Exactly the lines below from the line with "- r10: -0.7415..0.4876" through the line with "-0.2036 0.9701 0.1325" must make up the answer, both ends included and pictures left out.

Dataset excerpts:

==============================

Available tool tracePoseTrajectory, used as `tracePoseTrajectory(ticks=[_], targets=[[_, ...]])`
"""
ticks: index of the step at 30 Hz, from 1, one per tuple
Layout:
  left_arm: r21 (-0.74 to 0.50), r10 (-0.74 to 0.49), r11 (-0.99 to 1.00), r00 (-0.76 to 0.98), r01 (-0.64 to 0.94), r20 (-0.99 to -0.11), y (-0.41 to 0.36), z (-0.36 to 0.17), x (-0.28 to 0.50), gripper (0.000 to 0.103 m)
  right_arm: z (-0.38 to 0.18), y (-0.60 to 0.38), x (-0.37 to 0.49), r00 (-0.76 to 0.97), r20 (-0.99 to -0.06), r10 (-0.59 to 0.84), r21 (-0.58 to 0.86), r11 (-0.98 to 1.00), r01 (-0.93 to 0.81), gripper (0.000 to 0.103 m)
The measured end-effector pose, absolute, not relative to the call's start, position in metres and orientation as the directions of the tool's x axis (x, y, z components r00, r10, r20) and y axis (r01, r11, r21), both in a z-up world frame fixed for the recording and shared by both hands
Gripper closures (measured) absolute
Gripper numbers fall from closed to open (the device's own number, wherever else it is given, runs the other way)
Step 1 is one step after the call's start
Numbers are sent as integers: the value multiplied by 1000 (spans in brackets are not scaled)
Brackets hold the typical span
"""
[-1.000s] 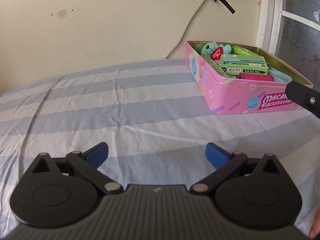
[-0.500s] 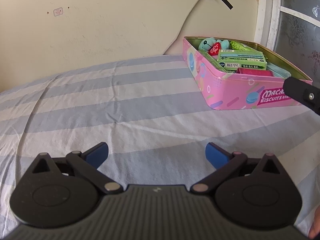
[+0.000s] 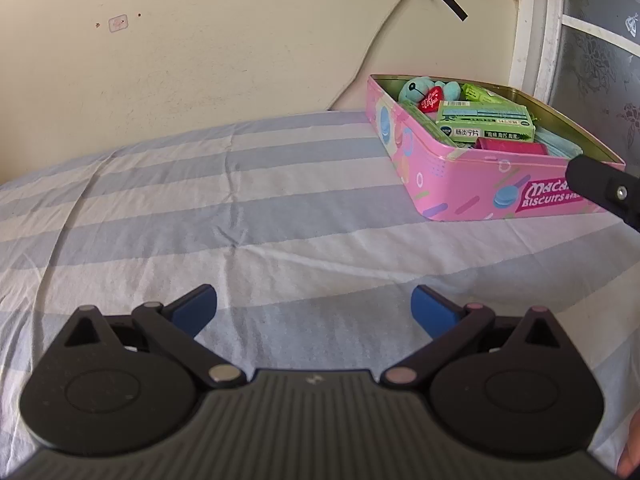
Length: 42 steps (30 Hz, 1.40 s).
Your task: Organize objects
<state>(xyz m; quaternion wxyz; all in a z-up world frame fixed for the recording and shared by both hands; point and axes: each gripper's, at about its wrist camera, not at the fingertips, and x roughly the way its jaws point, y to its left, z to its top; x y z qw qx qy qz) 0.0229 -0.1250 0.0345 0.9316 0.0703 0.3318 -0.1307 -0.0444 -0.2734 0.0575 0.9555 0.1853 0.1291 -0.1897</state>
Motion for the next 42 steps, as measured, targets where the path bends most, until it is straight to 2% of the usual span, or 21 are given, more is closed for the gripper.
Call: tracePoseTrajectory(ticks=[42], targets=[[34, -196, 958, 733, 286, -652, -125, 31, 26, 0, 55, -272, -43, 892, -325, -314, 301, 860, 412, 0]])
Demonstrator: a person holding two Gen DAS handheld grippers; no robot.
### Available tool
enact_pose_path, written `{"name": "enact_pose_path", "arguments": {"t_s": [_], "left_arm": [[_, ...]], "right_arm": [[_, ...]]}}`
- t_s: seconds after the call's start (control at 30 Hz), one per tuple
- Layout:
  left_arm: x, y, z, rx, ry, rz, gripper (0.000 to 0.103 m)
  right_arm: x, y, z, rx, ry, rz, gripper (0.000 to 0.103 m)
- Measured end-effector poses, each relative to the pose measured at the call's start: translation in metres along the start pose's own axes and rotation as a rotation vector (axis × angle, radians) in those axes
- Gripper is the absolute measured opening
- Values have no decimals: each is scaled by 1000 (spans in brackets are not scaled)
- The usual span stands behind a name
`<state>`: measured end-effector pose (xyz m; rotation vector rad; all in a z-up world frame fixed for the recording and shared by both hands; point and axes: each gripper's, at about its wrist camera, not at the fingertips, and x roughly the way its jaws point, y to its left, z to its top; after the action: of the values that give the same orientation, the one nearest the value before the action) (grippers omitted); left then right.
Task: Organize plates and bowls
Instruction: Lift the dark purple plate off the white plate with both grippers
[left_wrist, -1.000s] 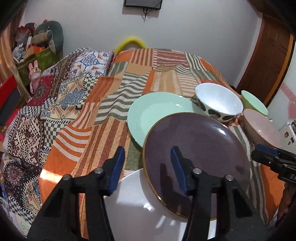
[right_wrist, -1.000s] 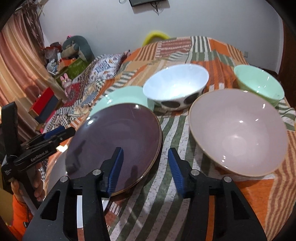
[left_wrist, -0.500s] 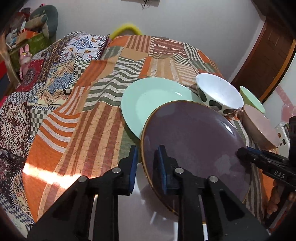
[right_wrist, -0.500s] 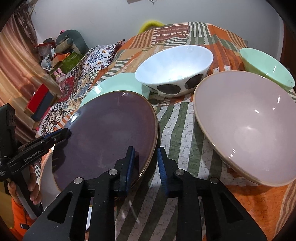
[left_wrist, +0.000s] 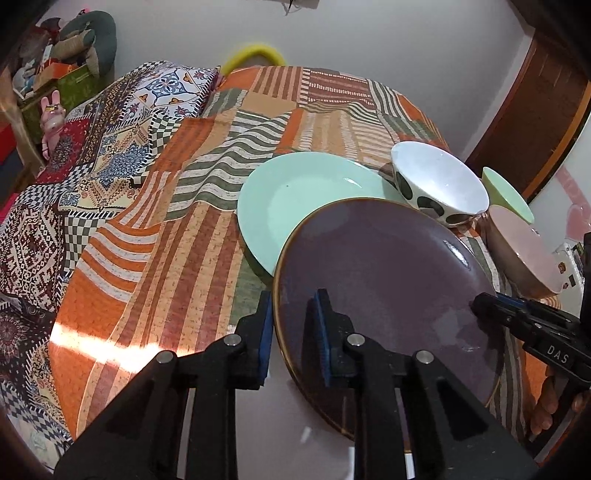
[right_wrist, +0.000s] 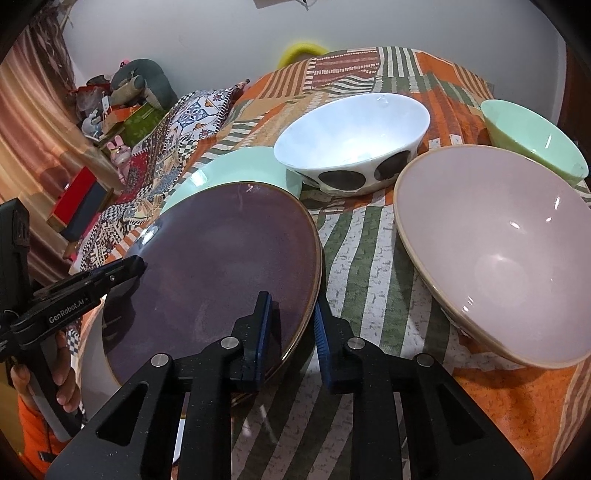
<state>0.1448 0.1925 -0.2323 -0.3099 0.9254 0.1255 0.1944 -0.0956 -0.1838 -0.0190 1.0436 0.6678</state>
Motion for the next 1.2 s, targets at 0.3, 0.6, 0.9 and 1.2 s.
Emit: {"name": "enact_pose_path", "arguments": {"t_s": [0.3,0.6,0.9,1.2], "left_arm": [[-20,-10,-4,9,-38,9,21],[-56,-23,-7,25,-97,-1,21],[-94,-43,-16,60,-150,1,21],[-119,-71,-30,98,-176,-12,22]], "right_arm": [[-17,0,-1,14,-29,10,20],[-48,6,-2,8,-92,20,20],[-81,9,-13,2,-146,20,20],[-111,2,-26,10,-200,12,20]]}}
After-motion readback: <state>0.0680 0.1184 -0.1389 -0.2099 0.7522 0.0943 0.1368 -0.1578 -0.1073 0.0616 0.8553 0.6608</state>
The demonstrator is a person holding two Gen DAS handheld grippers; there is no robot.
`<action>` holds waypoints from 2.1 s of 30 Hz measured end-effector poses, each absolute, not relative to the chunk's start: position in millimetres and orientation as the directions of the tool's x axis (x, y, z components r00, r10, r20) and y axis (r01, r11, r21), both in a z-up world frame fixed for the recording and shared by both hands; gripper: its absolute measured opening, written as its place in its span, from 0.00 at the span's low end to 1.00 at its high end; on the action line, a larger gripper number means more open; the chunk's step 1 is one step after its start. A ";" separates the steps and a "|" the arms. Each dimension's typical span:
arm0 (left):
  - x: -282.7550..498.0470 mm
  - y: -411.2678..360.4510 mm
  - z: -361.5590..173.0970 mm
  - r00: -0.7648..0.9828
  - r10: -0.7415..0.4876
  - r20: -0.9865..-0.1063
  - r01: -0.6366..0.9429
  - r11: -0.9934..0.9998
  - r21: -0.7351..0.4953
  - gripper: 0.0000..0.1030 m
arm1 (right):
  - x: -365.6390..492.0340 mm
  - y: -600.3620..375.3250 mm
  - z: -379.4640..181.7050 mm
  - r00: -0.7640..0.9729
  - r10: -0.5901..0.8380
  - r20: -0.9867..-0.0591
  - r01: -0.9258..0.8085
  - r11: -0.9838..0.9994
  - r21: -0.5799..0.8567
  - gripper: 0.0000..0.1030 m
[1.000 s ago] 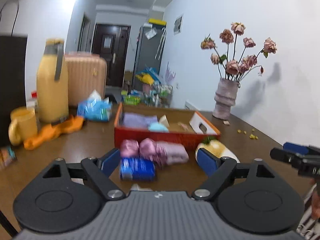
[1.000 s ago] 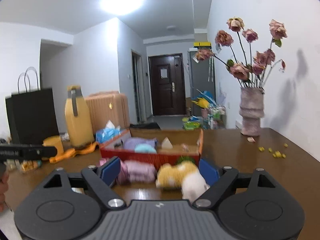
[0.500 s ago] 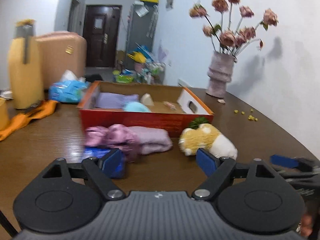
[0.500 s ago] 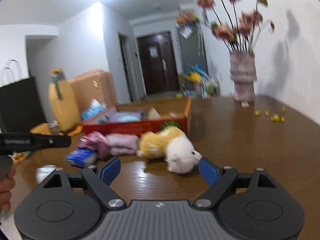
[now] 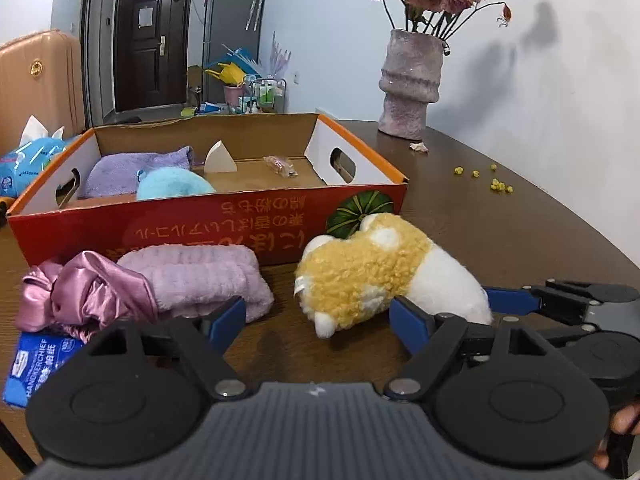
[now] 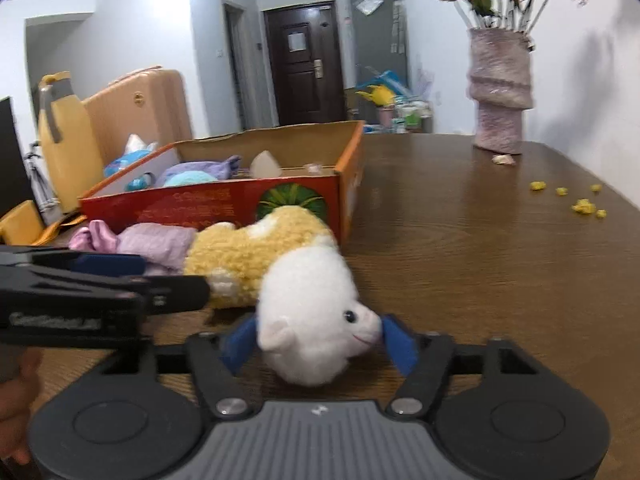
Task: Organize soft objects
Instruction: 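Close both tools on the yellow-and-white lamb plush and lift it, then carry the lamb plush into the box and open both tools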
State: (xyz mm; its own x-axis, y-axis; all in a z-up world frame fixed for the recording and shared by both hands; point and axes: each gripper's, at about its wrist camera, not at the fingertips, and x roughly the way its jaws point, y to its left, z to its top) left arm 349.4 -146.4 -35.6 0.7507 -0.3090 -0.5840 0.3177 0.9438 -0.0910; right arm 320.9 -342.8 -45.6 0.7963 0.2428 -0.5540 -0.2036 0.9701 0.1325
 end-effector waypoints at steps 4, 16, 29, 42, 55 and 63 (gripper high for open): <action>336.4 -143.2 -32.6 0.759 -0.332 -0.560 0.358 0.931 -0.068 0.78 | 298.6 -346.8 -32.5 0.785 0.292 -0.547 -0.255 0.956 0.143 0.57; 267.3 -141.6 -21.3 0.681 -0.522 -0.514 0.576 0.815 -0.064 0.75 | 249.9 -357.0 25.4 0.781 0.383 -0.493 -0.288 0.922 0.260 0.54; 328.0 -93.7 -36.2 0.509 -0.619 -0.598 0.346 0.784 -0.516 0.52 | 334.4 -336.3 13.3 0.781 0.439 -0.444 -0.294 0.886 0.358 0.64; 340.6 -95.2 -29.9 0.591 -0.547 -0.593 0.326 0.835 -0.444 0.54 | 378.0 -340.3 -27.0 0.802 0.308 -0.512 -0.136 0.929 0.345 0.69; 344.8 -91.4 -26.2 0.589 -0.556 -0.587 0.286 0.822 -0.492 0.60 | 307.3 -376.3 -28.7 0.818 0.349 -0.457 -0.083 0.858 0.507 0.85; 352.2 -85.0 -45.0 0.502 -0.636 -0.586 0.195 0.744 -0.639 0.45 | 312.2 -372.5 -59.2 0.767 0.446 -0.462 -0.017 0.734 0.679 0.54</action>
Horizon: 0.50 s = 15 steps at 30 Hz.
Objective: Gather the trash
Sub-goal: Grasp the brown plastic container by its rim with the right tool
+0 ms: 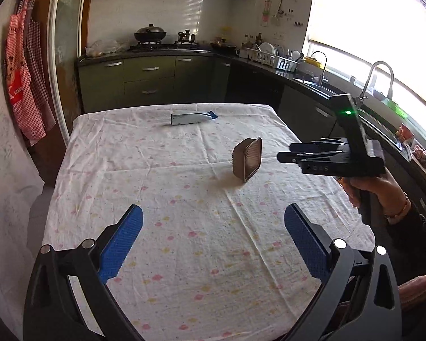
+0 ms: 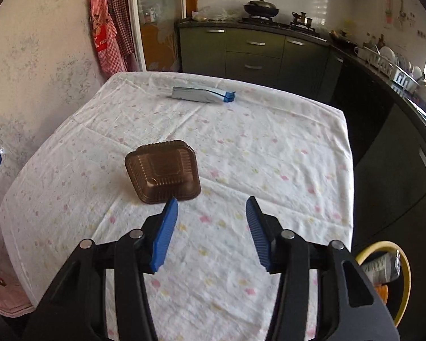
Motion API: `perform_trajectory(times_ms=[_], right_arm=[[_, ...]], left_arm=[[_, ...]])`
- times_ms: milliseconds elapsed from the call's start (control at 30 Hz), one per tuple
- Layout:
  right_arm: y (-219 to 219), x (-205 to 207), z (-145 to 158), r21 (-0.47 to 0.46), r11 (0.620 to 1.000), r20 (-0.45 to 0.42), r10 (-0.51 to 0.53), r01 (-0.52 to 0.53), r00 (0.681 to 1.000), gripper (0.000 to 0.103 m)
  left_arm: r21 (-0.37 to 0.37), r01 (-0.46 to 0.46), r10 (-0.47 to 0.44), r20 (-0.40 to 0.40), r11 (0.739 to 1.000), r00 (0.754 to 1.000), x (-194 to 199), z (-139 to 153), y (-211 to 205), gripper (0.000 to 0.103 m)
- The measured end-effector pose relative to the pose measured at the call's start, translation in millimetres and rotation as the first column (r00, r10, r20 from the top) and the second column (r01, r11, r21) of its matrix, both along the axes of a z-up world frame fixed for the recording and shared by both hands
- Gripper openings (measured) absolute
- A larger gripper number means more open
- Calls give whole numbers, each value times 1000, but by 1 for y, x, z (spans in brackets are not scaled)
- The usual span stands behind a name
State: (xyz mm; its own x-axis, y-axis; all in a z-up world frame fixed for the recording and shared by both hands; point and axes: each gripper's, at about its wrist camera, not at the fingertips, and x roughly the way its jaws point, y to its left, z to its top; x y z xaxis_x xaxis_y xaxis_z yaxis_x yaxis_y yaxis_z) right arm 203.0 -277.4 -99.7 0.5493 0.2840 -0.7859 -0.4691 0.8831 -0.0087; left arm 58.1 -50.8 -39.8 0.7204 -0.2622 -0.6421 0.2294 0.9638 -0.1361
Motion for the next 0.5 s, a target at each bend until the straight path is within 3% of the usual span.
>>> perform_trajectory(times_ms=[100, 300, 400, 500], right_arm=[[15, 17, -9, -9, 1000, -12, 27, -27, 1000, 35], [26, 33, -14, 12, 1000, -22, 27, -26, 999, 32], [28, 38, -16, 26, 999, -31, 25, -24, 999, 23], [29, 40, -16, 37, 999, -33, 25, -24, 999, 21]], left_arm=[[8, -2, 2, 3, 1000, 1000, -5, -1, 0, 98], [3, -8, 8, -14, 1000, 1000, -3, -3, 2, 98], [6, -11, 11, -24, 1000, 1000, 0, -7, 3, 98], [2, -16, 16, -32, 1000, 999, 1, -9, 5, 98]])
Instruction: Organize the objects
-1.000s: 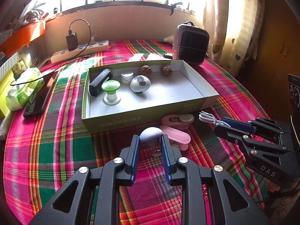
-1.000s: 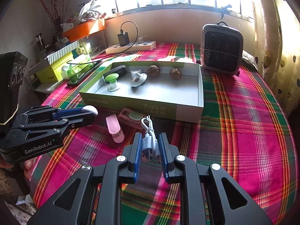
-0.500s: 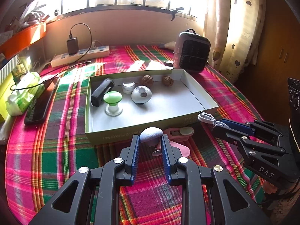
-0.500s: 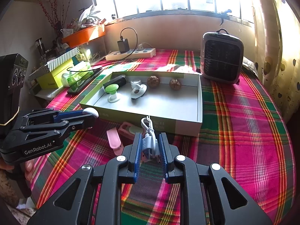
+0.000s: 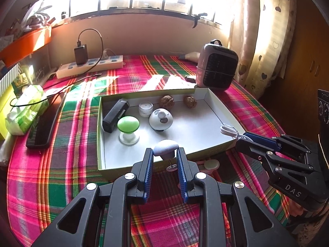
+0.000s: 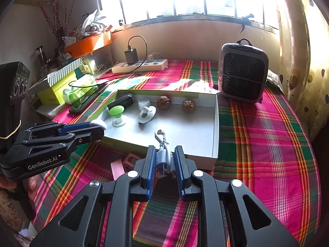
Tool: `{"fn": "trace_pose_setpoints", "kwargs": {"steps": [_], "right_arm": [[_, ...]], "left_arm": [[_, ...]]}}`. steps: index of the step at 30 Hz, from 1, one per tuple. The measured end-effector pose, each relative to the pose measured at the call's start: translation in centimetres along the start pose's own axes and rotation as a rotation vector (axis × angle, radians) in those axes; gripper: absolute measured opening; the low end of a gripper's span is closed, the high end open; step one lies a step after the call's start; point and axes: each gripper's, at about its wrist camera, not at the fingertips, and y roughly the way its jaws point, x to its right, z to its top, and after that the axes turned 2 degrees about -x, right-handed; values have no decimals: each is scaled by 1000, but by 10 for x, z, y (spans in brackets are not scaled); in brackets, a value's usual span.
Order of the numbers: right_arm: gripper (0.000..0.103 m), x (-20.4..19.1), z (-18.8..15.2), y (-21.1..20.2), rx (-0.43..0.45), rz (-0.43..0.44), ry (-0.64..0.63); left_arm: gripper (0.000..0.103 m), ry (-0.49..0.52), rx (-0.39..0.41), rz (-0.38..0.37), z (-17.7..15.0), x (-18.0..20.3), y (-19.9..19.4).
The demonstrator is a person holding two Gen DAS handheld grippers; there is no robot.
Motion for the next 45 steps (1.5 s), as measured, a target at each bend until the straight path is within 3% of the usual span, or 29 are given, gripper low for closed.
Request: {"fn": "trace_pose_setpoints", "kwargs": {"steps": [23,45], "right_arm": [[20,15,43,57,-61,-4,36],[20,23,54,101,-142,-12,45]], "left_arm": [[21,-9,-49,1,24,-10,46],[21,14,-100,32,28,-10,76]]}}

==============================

Reply:
  - r10: -0.7415..0.4876
  - r20: -0.9865..-0.1063
  - r01: -0.6366..0.9429
  - r11: -0.9934..0.9998
  - r21: -0.7351..0.4953
  - gripper: 0.0000..0.1030 m
arm1 (right):
  - x: -365.6390..492.0340 mm
  - y: -600.3620..375.3250 mm
  - z: -379.4640..181.7050 mm
  - r00: -0.7640..0.9729
  - r10: -0.5901..0.8380
  - r20: -0.9867..-0.0591
  - r01: -0.9258..0.8085
  - r11: -0.9838..0.9994
  - r21: -0.5799..0.8567
  - gripper: 0.0000..0.1030 m
[1.000 s ago] 
[1.000 s ago] 
[0.500 s ago] 
[0.500 s ago] 
[now] 
[now] 
Task: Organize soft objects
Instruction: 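Close both tools on the yellow-and-white lamb plush and lift it, then carry the lamb plush into the box and open both tools
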State: (xyz mm; its own x-axis, y-axis; all in a z-up world frame fixed for the recording and shared by both hands; point and axes: each gripper's, at about its wrist camera, not at the fingertips, and x roughly the way its jaws point, y to its left, z to its top) left arm 349.4 -146.4 -35.6 0.7507 -0.3090 -0.5840 0.3177 0.9438 -0.0910; right arm 320.9 -342.8 -45.6 0.7963 0.2428 -0.5540 -0.2036 0.9701 0.1325

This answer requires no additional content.